Possibly also worrying investors: IBM's (admittedly lumpy) services signings fell 10% annually to $13.7 billion, after having grown 15% in Q3. And in spite of a larger forex boost, the services backlog fell by 3% annually to $121 billion, after having dropped by 2% in Q3. Nonetheless, new CFO James Kavanaugh states "the projected revenue from the current backlog points to an improved revenue trajectory in 2018 versus 2017" for IBM's services ops.
On the flip side, the Systems segment was a clear bright spot for IBM. A 71% constant-currency revenue increase in mainframe revenue drove much of the segment's growth, as IBM's recently-launched z14 mainframe both proved popular with the existing mainframe base and helped land new clients. In remarks provided ahead of IBM's earnings, Chris O'Malley, CEO of IT services firm Compuware, noted his firm's own business growth "reflects a resurgence in the mainframe."

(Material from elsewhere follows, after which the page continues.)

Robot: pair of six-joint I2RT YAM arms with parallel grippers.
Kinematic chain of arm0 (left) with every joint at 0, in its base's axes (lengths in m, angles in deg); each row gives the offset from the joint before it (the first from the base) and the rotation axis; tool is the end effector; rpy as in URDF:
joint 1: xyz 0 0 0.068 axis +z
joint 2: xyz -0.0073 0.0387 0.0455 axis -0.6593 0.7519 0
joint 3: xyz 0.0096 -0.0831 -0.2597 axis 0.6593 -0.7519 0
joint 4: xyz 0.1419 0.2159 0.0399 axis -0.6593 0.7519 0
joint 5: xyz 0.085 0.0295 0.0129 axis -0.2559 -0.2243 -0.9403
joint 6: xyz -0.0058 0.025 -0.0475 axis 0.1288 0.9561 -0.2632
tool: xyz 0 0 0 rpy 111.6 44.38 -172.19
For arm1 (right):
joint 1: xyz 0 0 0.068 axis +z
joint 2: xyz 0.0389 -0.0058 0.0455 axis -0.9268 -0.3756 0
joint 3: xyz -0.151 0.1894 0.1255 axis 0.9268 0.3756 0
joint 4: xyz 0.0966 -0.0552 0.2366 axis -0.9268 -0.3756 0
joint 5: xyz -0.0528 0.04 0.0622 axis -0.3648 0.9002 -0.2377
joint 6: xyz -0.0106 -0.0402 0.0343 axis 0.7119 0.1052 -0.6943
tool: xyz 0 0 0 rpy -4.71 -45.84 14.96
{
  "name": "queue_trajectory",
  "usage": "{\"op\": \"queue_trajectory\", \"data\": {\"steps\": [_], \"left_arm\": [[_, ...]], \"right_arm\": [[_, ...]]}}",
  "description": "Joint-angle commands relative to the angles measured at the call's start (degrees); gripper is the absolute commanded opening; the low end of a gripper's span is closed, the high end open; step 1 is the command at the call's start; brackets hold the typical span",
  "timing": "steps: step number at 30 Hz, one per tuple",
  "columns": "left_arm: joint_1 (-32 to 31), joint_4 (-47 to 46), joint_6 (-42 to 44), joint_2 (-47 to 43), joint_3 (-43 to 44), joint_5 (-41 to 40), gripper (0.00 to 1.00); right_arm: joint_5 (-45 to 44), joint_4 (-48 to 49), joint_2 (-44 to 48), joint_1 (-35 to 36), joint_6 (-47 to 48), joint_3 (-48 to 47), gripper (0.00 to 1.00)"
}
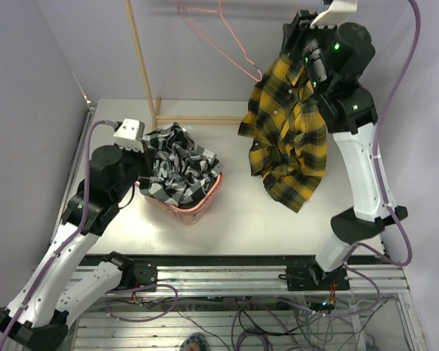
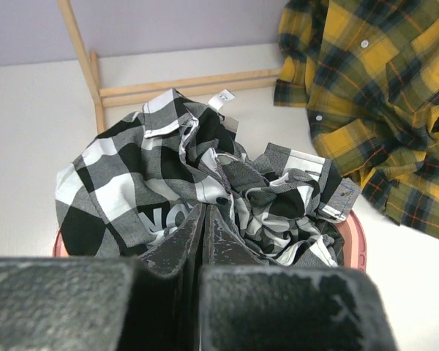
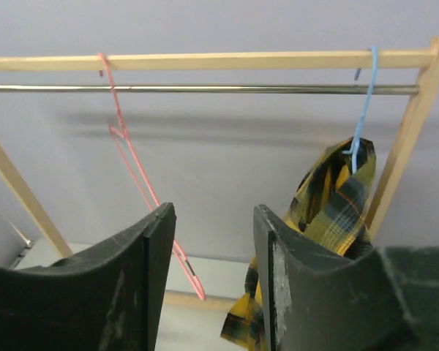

Systems revenue also got a boost from a 15% revenue increase for IBM's Power server business, which had long been bleeding share to Intel-powered (INTC) server lines. On the call, IBM indicated strong demand for Linux-based Power servers, together with deployments related to deep learning and in-memory database workloads, contributed to the growth. IBM's storage hardware business also outperformed in Q4, posting 8% growth with the help of strong demand for its object storage offerings.
Though IBM's guidance and margin figures weren't disastrous, they did raise fresh questions about the pace of its turnaround -- particularly with regards to bottom-line improvement. And following a recent rally fueled by hopes that the company would build on a market-pleasing Q3 report, investors don't seem keen on giving Big Blue the benefit of the doubt.